Assigned task:
When a line below holds the string "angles", show that line.

-- Material provided follows --

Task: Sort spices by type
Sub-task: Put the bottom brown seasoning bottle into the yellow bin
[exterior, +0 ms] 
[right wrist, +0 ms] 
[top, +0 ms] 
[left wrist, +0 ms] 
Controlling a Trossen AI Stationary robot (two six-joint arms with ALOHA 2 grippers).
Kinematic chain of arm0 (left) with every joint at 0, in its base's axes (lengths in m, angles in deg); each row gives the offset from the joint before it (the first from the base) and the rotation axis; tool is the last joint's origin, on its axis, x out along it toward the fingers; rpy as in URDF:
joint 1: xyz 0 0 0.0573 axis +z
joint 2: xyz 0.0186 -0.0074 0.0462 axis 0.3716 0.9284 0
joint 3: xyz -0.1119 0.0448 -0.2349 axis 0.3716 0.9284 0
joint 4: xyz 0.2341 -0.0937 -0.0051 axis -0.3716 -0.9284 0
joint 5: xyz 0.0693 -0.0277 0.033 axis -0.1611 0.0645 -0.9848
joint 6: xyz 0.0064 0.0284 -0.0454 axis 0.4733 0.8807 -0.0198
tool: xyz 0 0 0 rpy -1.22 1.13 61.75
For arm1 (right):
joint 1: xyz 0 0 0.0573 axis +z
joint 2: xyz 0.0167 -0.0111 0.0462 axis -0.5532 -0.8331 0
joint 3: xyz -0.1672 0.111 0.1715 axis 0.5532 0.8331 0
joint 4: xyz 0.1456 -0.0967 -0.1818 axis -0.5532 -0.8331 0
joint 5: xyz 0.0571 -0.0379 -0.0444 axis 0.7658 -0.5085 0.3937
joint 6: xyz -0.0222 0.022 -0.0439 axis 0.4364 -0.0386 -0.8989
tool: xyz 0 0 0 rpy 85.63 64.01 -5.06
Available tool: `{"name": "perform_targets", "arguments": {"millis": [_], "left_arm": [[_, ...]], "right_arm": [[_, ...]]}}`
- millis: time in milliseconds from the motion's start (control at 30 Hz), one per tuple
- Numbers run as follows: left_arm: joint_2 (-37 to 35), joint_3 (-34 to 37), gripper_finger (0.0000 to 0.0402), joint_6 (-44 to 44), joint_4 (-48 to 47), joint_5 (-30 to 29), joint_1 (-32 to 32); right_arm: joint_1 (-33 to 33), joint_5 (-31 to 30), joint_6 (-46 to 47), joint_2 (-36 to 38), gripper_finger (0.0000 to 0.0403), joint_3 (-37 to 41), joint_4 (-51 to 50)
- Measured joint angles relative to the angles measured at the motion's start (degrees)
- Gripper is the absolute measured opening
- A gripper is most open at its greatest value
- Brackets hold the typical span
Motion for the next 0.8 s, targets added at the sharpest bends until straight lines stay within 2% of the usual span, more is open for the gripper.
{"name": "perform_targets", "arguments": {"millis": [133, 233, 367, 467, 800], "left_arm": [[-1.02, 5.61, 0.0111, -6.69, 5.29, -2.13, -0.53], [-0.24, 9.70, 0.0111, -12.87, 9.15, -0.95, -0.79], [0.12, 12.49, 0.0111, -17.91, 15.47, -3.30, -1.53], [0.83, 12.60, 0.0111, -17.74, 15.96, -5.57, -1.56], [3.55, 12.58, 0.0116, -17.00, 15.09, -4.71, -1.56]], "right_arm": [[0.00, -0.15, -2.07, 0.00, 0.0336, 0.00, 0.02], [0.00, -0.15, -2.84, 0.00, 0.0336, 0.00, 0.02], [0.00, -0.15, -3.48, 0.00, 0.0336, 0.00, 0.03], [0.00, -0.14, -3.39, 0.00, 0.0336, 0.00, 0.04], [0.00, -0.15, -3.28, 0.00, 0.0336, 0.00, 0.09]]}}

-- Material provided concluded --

Response area:
Kinematic chain of arm0 (left) with every joint at 0, in its base's axes (lengths in m, angles in deg); each row gives the offset from the joint before it (the first from the base) and the rotation axis; tool is the last joint's origin, on its axis, x out along it toward the fingers; rpy as in URDF:
- Measured joint angles relative to the angles measured at the motion's start (degrees)

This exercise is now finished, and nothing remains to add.